Removal from Civil to Supreme and why you should serve with NOE

Hart v New York City Hous. Auth., 2018 NY Slip Op 03123 [2d Dept. 2018]

Since the defendant was not served with a proper notice of entry, the defendant's time to appeal never commenced running, and its notice of appeal was therefore timely filed (see CPLR 5513[a]; Matter of Oliver v City of New York, 76 AD3d 1017, 1018; Nagin v Long Is. Sav. Bank, 94 AD2d 710).

A motion to remove an action from the Civil Court to the Supreme Court pursuant to CPLR 325(b) must be accompanied by a request for leave to amend the ad damnum clause of the complaint pursuant to CPLR 3025(b) (see Martin v Waldbaum's Supermarket, 172 AD2d 804).
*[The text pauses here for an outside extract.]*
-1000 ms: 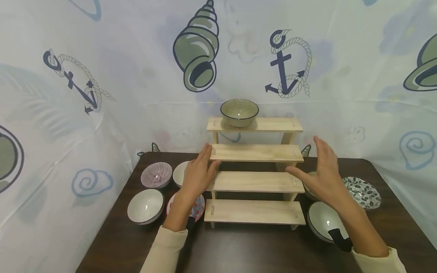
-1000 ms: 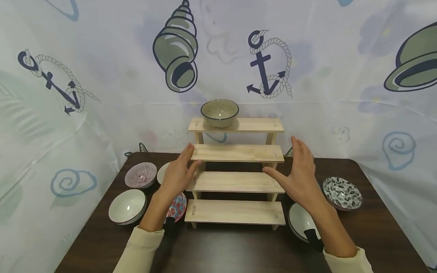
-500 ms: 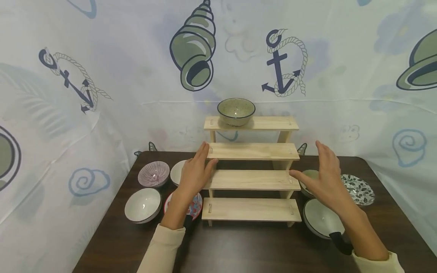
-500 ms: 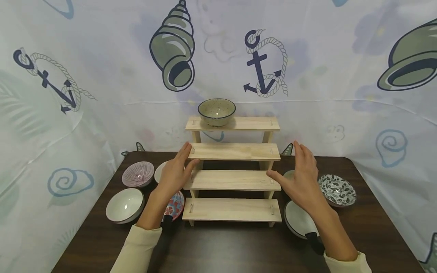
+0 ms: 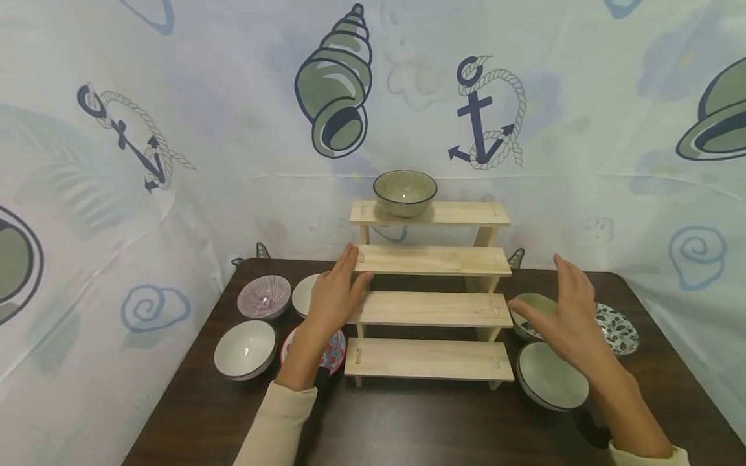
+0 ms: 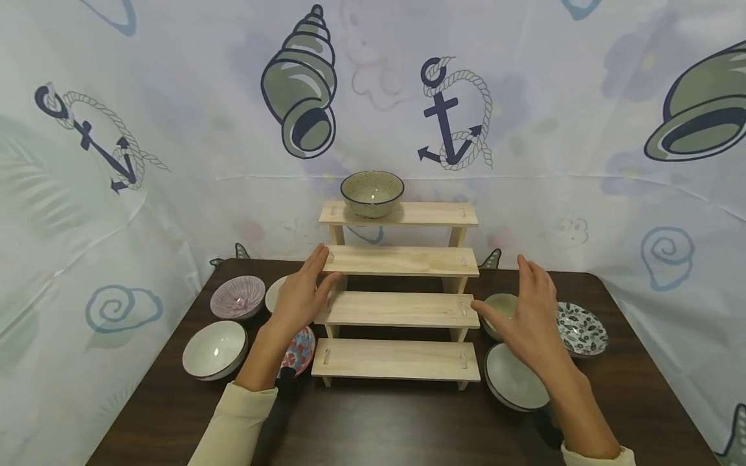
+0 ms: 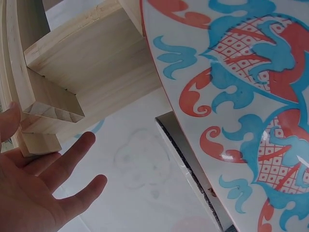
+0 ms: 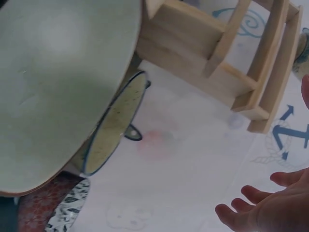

Here, the amount stated in the ad damnum clause was within the jurisdictional limits of the Civil Court, and no request for leave to amend the ad damnum clause was made. In the absence of an application to increase the ad damnum clause, the plaintiff's motion to remove the action to the Supreme Court should have been denied (see id.; Francilion v Epstein, 144 AD2d 633, 633-634). [*2]Accordingly, we remit the matter to the Supreme Court, Kings County, to restore the matter to the Civil Court, Kings County.


Caffrey v North Arrow Abstract & Settlement Servs., Inc., 2018 NY Slip Op 01043 [2nd Dept 2018]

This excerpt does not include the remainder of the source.